Slime molds also remember food location having memory about the environment. Research indicates that this memory is encoded in the tube’s diameters of its network-like body. The slime mold’s tubes grow and shrink in diameter in response to the nutrient’s location.
These brain-less organisms do not only possess this remarkable associative memory and problem-solving skills, but also exhibit some form of self-awareness. When it encounters a structure, such as a wall it has to go around, the two arms of the slime mold branch out around the wall and, once they come together touching one another, one of the retracts. This suggests that it knows to be the same unity–that is, it is self-aware of itself as a single organism.

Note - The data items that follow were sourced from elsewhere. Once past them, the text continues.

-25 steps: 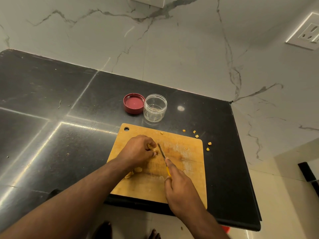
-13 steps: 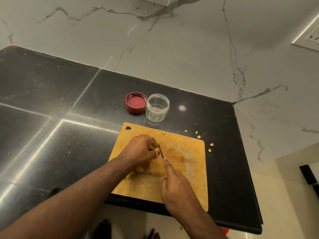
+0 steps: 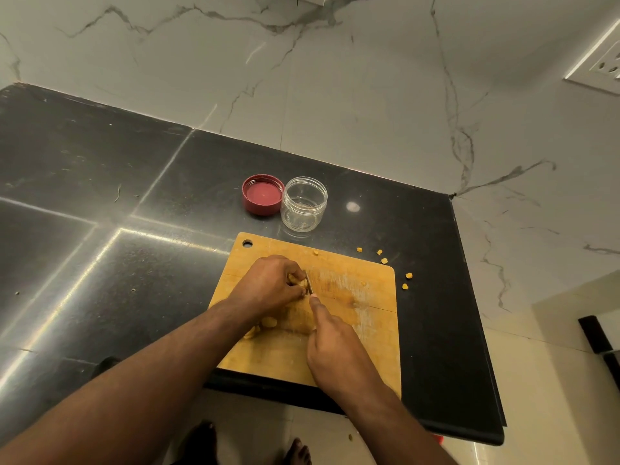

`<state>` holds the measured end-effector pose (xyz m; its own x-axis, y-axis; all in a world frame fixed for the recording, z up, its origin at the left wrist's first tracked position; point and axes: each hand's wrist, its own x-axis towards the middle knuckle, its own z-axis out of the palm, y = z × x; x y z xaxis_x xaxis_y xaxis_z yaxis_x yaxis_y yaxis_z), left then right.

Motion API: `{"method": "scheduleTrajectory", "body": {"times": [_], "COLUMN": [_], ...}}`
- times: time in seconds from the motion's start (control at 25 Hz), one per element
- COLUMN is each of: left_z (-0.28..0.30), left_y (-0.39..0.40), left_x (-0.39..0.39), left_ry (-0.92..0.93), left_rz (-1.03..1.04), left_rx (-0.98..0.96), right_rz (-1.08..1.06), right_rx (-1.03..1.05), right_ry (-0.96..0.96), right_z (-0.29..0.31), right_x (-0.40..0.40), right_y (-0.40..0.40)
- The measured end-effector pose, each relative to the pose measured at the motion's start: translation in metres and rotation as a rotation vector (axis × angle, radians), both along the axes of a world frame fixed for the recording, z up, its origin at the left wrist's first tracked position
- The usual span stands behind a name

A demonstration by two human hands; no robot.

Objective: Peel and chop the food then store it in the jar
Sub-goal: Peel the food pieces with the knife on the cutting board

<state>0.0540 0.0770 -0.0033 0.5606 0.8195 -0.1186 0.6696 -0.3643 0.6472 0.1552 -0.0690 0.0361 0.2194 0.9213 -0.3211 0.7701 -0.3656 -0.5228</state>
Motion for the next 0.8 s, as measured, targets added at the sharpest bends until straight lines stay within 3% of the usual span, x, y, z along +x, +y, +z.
{"method": "scheduleTrajectory", "body": {"times": [0.56, 0.8], "left_z": [0.0, 0.002], "left_y": [0.001, 0.007], "left_x": [-0.002, -0.011], "left_ry": [-0.013, -0.19], "left_rz": [0.035, 0.192], "left_rx": [-0.092, -0.236], "right_rz": [-0.182, -0.158], "right_rx": [0.068, 0.011], "right_ry": [0.188, 0.15], "right_z": [0.009, 0.002], "right_x": [0.013, 0.023], "right_y": [-0.054, -0.044]}}
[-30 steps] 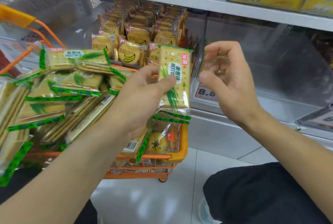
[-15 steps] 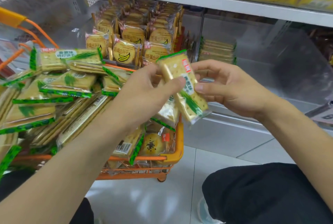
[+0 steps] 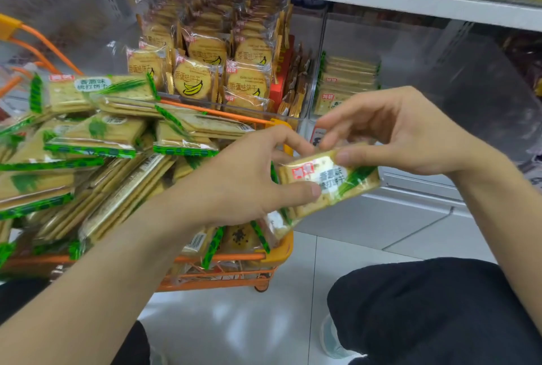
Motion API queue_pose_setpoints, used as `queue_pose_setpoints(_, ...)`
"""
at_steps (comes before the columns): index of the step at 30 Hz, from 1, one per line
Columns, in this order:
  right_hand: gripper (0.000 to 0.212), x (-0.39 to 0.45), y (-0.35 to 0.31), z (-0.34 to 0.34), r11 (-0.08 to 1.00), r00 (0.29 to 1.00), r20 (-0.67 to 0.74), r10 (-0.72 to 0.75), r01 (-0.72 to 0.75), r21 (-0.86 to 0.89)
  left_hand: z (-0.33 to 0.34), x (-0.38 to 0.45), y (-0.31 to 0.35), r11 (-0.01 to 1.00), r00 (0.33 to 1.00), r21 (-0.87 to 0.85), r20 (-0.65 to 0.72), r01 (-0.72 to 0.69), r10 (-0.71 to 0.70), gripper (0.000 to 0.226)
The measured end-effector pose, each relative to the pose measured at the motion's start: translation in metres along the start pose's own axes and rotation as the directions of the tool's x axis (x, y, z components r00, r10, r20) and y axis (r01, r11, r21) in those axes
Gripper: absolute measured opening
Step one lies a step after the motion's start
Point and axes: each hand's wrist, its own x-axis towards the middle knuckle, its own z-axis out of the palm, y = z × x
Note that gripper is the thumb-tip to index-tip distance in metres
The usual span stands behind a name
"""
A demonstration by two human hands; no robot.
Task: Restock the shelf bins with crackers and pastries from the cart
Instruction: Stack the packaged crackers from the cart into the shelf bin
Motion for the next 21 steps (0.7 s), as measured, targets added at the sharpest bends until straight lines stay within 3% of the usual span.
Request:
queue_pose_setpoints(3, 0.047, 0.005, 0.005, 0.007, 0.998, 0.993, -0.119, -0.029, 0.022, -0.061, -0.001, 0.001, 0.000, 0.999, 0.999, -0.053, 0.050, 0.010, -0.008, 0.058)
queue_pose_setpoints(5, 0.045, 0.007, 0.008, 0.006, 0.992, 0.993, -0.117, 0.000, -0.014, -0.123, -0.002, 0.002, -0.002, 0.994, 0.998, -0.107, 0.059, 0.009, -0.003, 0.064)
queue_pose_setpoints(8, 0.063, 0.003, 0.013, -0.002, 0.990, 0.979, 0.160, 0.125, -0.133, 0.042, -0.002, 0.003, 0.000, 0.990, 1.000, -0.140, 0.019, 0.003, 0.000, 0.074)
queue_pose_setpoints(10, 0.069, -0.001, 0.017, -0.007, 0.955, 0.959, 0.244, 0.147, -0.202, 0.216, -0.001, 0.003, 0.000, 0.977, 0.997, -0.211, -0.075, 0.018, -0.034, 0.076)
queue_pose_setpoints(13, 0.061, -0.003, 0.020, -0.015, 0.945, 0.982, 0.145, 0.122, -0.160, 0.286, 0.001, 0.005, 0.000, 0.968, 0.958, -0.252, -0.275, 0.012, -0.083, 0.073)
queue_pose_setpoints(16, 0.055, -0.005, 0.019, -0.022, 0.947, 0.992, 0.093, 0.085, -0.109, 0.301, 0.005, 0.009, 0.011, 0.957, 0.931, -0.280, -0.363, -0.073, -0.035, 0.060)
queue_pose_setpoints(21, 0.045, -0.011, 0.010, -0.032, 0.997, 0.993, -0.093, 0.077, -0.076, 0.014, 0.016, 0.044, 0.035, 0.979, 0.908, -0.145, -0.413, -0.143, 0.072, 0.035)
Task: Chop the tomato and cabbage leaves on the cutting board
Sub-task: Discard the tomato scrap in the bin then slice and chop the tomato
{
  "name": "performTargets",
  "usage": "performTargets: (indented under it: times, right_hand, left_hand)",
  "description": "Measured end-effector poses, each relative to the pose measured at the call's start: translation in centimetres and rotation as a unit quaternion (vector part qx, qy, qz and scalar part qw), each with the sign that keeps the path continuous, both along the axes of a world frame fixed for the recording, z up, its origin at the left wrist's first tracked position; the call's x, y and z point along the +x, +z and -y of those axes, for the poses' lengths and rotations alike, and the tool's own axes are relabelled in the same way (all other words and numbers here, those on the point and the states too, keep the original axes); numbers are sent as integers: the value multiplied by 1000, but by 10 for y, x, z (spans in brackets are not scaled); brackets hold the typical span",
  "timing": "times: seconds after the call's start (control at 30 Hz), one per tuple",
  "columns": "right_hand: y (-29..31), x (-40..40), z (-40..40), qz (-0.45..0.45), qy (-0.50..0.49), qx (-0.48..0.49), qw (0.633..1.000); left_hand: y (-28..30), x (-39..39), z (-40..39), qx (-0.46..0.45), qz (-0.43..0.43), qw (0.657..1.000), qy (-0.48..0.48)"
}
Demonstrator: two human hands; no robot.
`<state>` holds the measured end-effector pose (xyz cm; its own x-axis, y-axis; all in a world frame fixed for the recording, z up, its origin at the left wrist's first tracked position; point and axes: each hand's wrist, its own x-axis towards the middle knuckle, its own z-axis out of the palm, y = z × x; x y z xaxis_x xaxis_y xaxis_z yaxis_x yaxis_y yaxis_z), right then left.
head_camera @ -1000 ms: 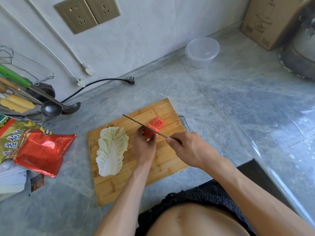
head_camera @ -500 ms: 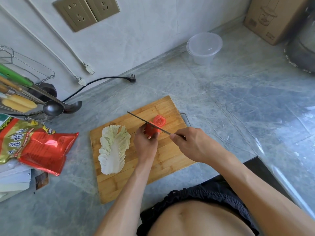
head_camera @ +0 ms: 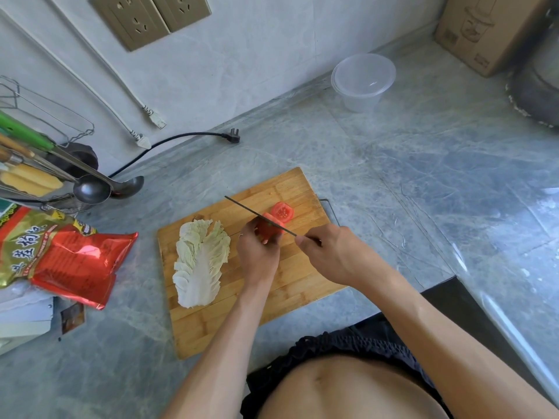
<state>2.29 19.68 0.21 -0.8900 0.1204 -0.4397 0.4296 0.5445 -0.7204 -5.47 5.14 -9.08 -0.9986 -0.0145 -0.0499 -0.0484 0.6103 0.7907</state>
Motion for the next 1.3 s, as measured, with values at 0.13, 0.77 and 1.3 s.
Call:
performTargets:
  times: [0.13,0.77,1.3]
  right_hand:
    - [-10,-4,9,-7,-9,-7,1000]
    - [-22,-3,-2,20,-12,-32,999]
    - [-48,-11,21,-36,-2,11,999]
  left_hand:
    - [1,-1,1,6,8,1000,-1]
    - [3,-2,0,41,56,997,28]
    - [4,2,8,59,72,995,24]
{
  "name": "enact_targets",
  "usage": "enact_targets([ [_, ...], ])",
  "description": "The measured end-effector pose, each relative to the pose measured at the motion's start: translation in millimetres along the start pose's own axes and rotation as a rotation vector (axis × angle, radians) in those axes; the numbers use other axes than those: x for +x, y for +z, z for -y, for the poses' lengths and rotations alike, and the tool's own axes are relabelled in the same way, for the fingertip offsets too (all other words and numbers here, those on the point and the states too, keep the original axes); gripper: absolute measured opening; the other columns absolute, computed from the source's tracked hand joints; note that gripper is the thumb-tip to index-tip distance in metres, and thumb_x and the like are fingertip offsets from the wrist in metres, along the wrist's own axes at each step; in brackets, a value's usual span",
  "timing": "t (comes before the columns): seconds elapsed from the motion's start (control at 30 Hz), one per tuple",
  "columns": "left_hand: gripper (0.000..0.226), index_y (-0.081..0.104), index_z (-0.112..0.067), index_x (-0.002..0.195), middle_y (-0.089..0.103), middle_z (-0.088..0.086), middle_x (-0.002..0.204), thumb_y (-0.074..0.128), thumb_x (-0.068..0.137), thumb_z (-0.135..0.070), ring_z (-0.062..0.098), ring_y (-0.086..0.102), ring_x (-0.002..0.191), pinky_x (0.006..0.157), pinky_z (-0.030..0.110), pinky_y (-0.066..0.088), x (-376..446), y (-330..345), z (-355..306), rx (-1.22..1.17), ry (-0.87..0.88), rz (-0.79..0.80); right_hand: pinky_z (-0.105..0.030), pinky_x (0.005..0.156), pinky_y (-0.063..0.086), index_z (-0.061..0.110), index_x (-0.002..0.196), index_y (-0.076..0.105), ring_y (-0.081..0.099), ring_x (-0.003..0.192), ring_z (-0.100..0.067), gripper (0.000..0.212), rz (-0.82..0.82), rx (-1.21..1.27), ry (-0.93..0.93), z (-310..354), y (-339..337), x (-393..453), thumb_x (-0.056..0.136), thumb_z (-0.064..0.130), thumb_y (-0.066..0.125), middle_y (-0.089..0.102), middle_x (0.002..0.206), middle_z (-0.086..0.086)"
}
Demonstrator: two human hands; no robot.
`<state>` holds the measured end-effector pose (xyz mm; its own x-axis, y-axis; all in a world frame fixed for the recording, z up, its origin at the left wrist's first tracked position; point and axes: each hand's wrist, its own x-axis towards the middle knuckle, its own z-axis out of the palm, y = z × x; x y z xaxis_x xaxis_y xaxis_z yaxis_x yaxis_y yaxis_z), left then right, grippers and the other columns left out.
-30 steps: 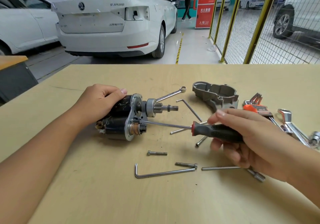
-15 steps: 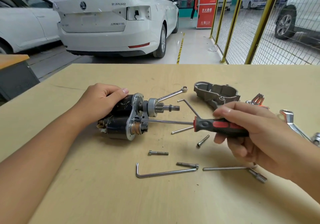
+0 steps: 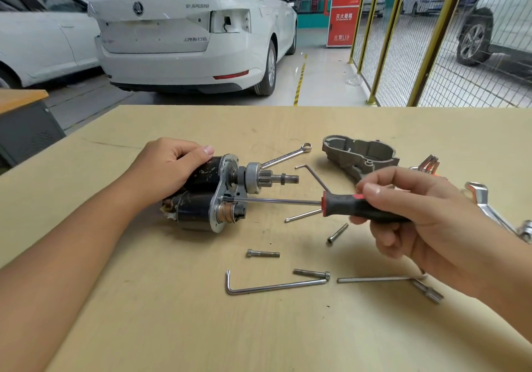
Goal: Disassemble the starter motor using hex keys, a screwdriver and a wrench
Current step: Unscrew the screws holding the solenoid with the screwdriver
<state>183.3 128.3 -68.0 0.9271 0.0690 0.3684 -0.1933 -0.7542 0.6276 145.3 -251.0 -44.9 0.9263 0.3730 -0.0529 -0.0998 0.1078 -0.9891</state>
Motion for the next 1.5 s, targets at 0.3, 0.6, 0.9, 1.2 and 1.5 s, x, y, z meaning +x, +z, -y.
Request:
enact_targets([
  [0.3,0.052,0.077,-0.027,0.083,0.061,-0.009,0.062,0.051,0.088,-0.072,0.005,0.052,0.063,0.071,0.031,0.043,0.1,0.4,-1.4,0.009,0.0,0.003,-0.03,0.04,0.047,0.012,0.093,0.072,0.056,0.047,-0.027,0.038,-0.004,-0.053,0.116,1.4,0.6,-1.4,0.069,0.042,0.077,0.069,0.082,-0.029],
  [0.6,0.062,0.077,-0.017,0.084,0.066,0.005,0.07,0.051,0.087,-0.073,0.009,0.054,0.068,0.073,0.033,0.044,0.4,-0.3,-0.4,0.008,0.0,0.01,-0.033,0.05,0.054,0.011,0.094,0.074,0.057,0.055,-0.025,0.034,0.038,0.046,0.007,1.4,-2.7,-1.3,0.061,0.012,0.084,0.064,0.079,-0.018],
  [0.9,0.068,0.074,-0.011,0.083,0.066,0.016,0.078,0.05,0.087,-0.075,0.015,0.055,0.071,0.074,0.035,0.044,-0.2,-1.6,-0.8,0.011,-0.002,0.026,-0.032,0.045,0.046,0.014,0.093,0.074,0.048,0.052,-0.023,0.034,0.026,0.0,-0.016,2.9,-3.4,-1.6,0.06,0.015,0.084,0.06,0.078,-0.017],
  [1.2,0.063,0.075,-0.014,0.082,0.065,0.012,0.073,0.051,0.088,-0.072,0.013,0.054,0.068,0.072,0.034,0.042,-2.4,-2.0,-6.2,-0.006,-0.012,0.028,-0.024,0.036,0.04,0.013,0.09,0.073,0.048,0.039,-0.023,0.037,0.013,-0.064,0.105,5.7,0.6,-3.0,0.067,0.041,0.076,0.069,0.08,-0.029],
  [1.5,0.047,0.077,-0.021,0.08,0.067,0.001,0.069,0.056,0.097,-0.059,0.009,0.055,0.066,0.073,0.033,0.044,-3.6,-1.7,-6.7,0.013,0.005,0.022,-0.027,0.04,0.043,0.016,0.091,0.074,0.05,0.046,-0.022,0.031,0.038,-0.05,0.065,3.2,2.0,-3.4,0.066,0.032,0.082,0.07,0.08,-0.017],
])
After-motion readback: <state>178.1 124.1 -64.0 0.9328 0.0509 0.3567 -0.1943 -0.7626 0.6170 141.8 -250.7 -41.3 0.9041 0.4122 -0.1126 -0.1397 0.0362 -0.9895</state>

But, after all, are these complicated experiments really necessary to convince us that this uni- or multi-cellular beings possess some form of cognition? When we look at an amoeba, a stentor roeselii, or a paramecium under a microscope or plants in a time-lapse video, what do we see? Dead automatons behaving mechanically? If one looks carefully, one can see that all the behaviors described above were already manifest and evident in the microscopic or time-lapse videos. Is a tiny unicellular creature that swims through a fluid, hunts for its prey, avoids obstacles, has a memory, and can even predict events in advance just a simple machine to which we shouldn’t ascribe at least some form of primitive cognizance, a basal cognition, and eventually even some elementary form of sentience? Is a climbing plant that nervously flatters its tendrils throughout space, analyzes the environment, grows towards support it apparently ‘sees’, and begins to grab for it before even touching it only a machine driven by a chemical reaction?